# PROBLEM STATEMENT
The answer must be every line of the records below that contains the word "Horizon", copied out.

________________

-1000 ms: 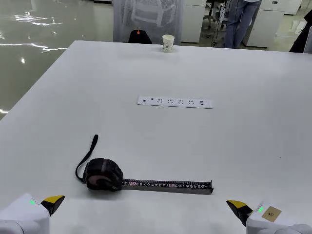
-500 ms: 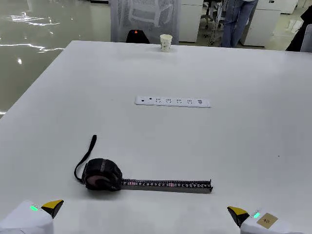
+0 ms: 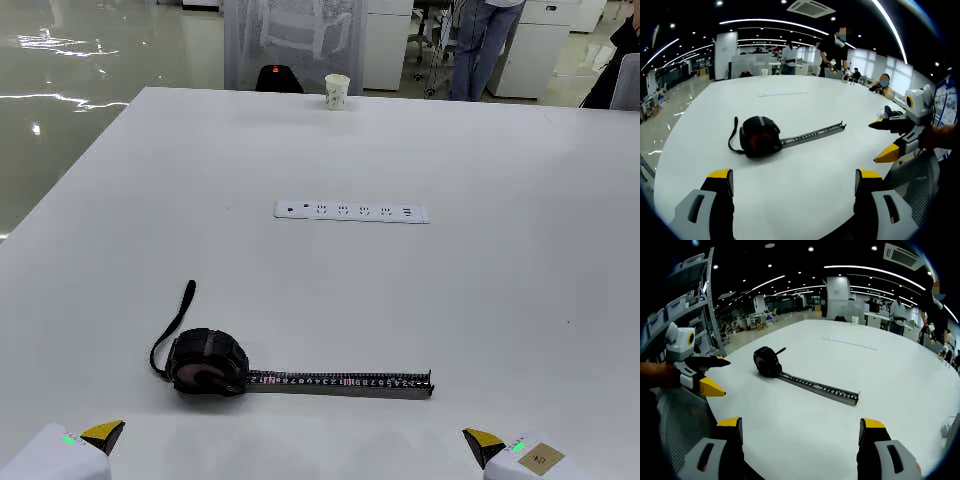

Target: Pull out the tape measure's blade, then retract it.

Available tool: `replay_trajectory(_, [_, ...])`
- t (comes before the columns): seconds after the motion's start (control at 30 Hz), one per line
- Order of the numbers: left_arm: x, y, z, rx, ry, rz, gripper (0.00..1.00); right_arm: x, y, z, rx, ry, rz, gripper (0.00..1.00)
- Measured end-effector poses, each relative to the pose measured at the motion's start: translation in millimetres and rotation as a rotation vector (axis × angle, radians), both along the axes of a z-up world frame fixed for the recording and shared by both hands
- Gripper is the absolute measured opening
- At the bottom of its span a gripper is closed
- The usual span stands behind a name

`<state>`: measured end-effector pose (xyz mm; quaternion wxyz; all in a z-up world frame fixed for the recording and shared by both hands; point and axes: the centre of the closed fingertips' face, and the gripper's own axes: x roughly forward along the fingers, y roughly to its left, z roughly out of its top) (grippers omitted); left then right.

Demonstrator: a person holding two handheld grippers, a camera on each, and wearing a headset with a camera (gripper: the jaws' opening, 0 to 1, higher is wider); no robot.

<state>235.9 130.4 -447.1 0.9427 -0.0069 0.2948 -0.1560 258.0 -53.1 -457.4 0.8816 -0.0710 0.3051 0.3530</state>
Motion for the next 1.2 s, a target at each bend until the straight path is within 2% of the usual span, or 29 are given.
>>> replay_trajectory(1.2, [-3.4, -0.3, 4.3, 0.005, -0.012, 0.013, 0.99, -1.8, 3.8, 4.9, 0.010, -0.013, -0.009, 0.99])
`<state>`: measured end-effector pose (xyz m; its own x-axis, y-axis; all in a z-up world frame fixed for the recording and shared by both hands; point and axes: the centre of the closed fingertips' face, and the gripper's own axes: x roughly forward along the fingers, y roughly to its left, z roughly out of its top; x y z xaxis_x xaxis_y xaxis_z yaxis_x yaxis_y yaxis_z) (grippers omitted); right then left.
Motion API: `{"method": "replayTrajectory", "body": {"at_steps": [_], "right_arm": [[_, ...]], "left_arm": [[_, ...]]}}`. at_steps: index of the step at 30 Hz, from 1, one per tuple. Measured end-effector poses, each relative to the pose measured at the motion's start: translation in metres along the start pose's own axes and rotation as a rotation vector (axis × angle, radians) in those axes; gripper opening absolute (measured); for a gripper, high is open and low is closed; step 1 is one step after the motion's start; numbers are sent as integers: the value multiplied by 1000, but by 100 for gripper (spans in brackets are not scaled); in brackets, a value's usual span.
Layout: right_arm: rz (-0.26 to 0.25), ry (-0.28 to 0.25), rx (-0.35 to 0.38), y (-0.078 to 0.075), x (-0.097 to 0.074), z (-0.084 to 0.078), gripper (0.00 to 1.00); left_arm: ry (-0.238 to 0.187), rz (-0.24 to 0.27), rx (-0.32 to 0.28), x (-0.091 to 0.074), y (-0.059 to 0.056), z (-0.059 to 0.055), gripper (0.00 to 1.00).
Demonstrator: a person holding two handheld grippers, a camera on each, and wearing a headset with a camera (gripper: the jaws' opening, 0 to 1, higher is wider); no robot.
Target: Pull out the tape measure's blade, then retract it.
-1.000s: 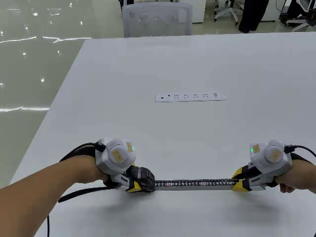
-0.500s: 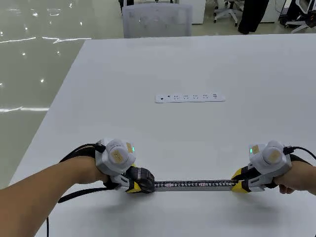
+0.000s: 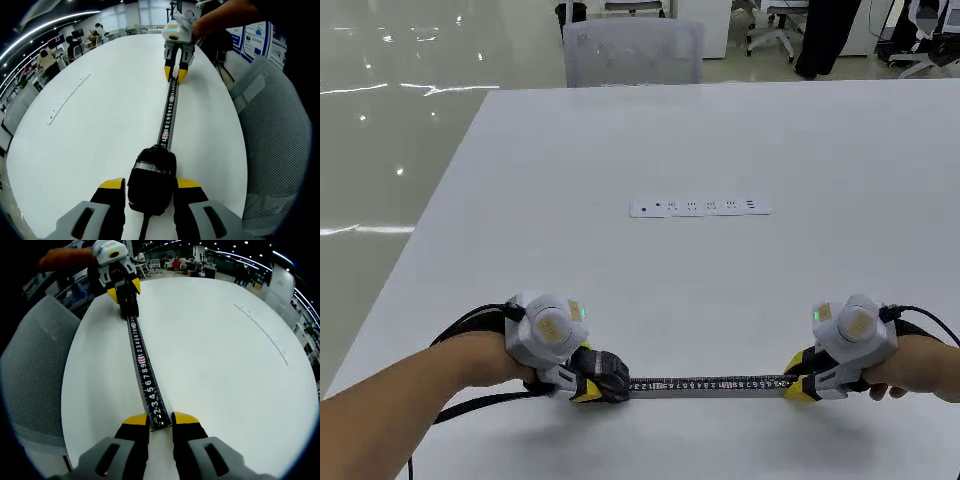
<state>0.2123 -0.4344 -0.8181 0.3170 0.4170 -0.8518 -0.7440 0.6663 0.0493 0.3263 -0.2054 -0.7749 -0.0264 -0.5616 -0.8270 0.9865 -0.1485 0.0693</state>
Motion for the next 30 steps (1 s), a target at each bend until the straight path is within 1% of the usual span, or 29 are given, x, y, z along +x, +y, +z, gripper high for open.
{"method": "replayTrajectory", "body": {"at_steps": [2,4,5,6,7,8,9,10,11,12,13,14,15,16,17,18,19,20,21,22,23,24,25,26,27,29,30], "right_arm": [[-11,-2,11,0,0,0,17],[-16,-13,40,1,-1,0,17],[-17,-18,105,3,-2,-1,19],[-16,-19,132,3,-3,-2,21],[-17,-16,128,2,-4,-4,23],[-34,-23,126,1,-8,-5,25],[-58,-32,117,-2,-11,-5,26],[-73,-41,128,-3,-14,-4,27],[-80,-64,169,-3,-18,-3,31],[-83,-73,191,-3,-21,-2,34],[-97,-74,191,-3,-26,-3,37],[-109,-79,188,-3,-28,-3,38],[-120,-89,191,-2,-32,-3,39],[-131,-104,211,0,-36,-1,40],[-147,-115,226,1,-39,-1,46],[-172,-134,243,0,-44,0,51],[-178,-149,254,2,-47,1,56],[-184,-164,265,4,-50,3,60],[-203,-180,272,5,-56,3,64],[-222,-193,273,5,-59,4,67],[-248,-213,288,5,-64,4,72],[-256,-226,303,7,-66,5,75],[-264,-237,334,10,-69,4,78],[-265,-251,363,13,-72,4,82],[-269,-262,367,15,-75,4,83],[-308,-290,369,18,-82,3,88],[-318,-298,374,20,-84,2,89]], "left_arm": [[-9,14,-2,-2,2,0,37],[-21,57,-55,-6,10,-1,44],[-43,78,-70,-8,15,0,49],[-49,93,-68,-11,18,-1,54],[-57,110,-74,-14,21,-2,58],[-71,141,-108,-18,25,-3,61],[-90,150,-131,-20,26,-2,68],[-109,158,-146,-22,28,-1,74],[-130,179,-170,-26,30,-1,78],[-147,197,-193,-29,32,-1,82],[-182,222,-223,-34,36,0,86],[-211,223,-250,-36,36,1,91],[-232,222,-293,-39,35,2,97],[-244,221,-350,-42,35,-1,100],[-237,224,-375,-44,34,-5,100],[-245,245,-375,-48,36,-9,100],[-257,251,-382,-50,35,-10,100],[-268,251,-400,-51,34,-11,100],[-285,244,-440,-54,31,-14,100],[-288,241,-450,-55,29,-16,100],[-287,246,-457,-57,27,-21,100],[-290,254,-460,-59,25,-23,100],[-296,258,-466,-62,22,-24,100],[-300,255,-486,-65,17,-26,100],[-306,261,-497,-68,14,-27,100],[-328,285,-491,-76,11,-29,100],[-351,291,-500,-80,10,-27,100]]}}
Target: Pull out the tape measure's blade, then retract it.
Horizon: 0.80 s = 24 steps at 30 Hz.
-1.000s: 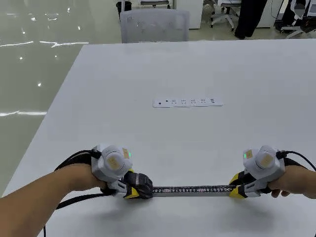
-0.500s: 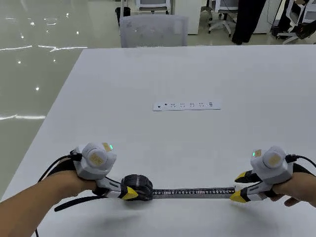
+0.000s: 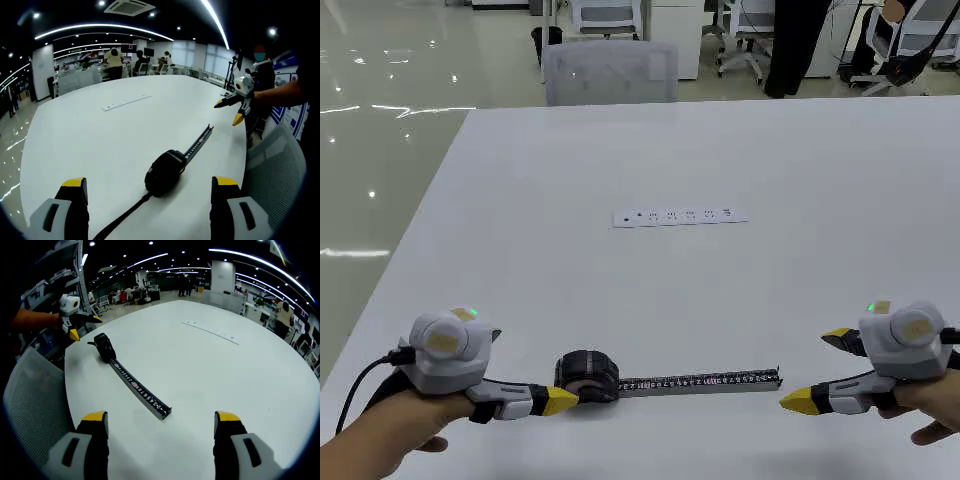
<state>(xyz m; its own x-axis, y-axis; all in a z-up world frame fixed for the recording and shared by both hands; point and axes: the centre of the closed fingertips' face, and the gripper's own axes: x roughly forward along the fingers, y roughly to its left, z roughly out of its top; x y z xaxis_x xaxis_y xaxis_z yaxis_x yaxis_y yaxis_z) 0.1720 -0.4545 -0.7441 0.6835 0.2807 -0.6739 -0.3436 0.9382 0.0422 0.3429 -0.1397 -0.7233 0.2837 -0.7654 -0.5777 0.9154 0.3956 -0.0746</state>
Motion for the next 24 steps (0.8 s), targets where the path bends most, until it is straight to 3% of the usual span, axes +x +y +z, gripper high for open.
{"method": "replayTrajectory", "body": {"at_steps": [1,2,5,7,10,11,15,19,21,24], "right_arm": [[-11,-23,12,1,-4,0,89],[-23,-30,18,1,-7,-1,90],[-67,-72,52,-3,-17,-5,93],[-92,-71,68,-5,-25,-12,95],[-121,-113,80,-4,-41,-11,94],[-135,-119,75,-2,-47,-12,95],[-184,-153,57,4,-66,-18,95],[-199,-165,69,13,-79,-30,96],[-202,-171,81,17,-85,-35,96],[-204,-182,80,21,-92,-41,98]], "left_arm": [[-67,-30,-44,-6,-8,9,100],[-98,-48,-64,-10,-12,12,100],[-83,-45,-40,-20,-17,4,100],[-88,-32,-74,-25,-18,0,100],[-88,35,-90,-31,-8,-8,100],[-97,36,-105,-35,-14,-10,100],[-120,72,-143,-45,-13,-21,100],[-138,90,-160,-54,-15,-28,100],[-187,118,-103,-61,-15,-23,100],[-173,116,-127,-69,-15,-31,100]]}}
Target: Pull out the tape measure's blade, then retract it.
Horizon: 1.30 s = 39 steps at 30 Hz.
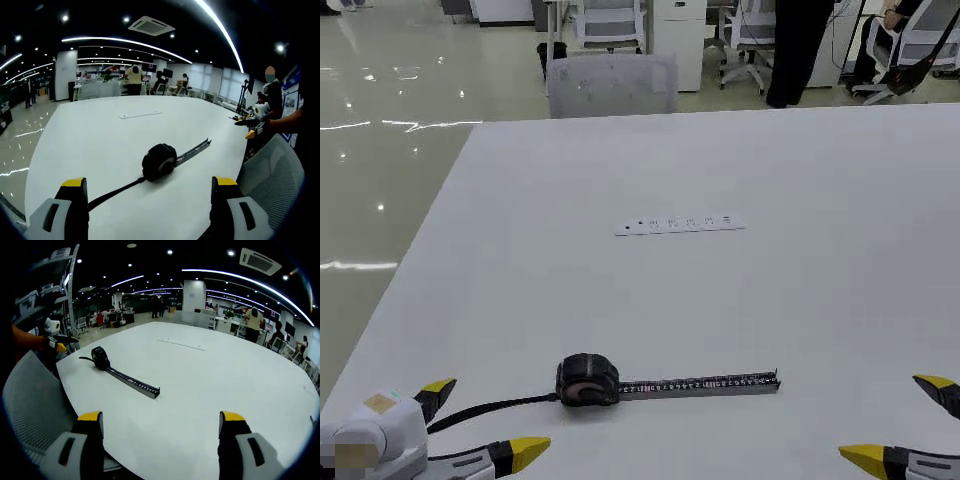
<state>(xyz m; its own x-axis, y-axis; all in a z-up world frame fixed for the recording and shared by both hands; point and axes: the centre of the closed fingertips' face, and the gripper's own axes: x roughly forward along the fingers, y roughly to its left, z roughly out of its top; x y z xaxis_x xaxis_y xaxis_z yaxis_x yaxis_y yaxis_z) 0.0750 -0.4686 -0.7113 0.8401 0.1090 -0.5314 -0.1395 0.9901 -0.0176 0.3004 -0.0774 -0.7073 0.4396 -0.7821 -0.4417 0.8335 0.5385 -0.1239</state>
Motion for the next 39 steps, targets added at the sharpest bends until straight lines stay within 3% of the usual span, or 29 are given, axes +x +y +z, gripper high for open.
{"method": "replayTrajectory", "body": {"at_steps": [6,9,11,17,28,39], "right_arm": [[24,27,-8,13,-6,-11,98],[30,41,-57,19,-4,-12,99],[28,50,-87,18,-2,-12,99],[48,35,-70,13,2,-4,99],[63,39,-70,13,3,-9,98],[60,64,-82,10,2,-15,98]], "left_arm": [[3,-3,4,-12,-2,-8,100],[2,-2,-2,-14,0,-9,100],[6,-4,-28,-13,-2,-9,100],[35,-11,0,-10,-8,-18,100],[34,-10,11,-11,-9,-17,100],[72,-26,31,-3,-16,-22,100]]}}
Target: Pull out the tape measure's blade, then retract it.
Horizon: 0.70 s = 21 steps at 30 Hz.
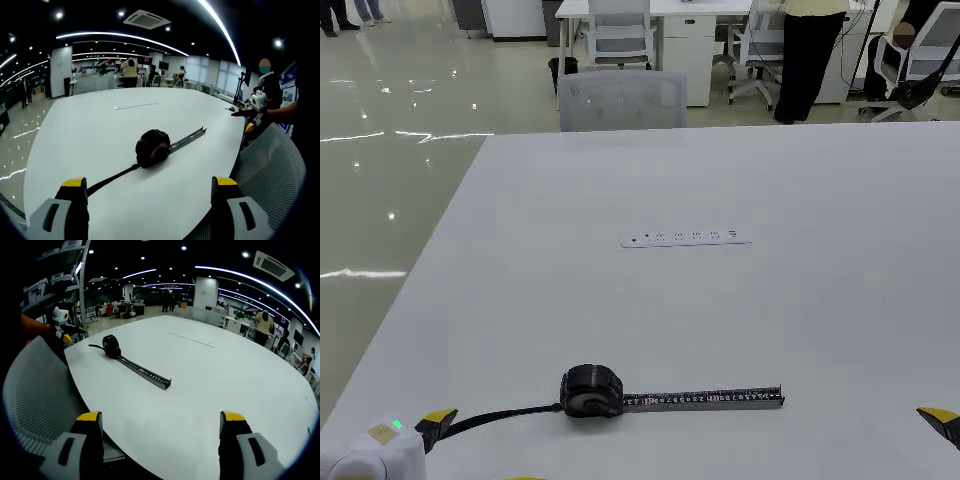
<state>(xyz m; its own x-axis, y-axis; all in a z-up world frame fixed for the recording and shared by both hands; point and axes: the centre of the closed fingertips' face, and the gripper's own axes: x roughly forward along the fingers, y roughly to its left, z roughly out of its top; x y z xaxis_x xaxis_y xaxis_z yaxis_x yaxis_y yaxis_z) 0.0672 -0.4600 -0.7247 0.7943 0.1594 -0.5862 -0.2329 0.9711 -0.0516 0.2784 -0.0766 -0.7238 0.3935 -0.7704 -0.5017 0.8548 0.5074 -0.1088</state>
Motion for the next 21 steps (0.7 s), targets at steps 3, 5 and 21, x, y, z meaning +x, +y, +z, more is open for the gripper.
{"method": "replayTrajectory", "body": {"at_steps": [3,5,21], "right_arm": [[5,9,-8,3,-1,1,98],[8,13,-16,4,0,0,98],[73,52,-99,13,10,7,98]], "left_arm": [[-1,-6,4,0,-3,1,100],[0,-8,9,1,-3,0,100],[83,35,18,22,-13,7,100]]}}
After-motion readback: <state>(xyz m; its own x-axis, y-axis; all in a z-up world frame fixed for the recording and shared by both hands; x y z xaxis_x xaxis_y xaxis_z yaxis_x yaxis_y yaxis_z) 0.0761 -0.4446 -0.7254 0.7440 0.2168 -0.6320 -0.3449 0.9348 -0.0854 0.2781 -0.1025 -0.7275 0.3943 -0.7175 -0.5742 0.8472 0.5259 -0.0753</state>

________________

# EXERCISE RESULT
Horizon: 0.80 s = 24 steps at 30 Hz.
Horizon: 1.30 s = 39 steps at 30 Hz.
Horizon: 0.70 s = 21 steps at 30 Hz.

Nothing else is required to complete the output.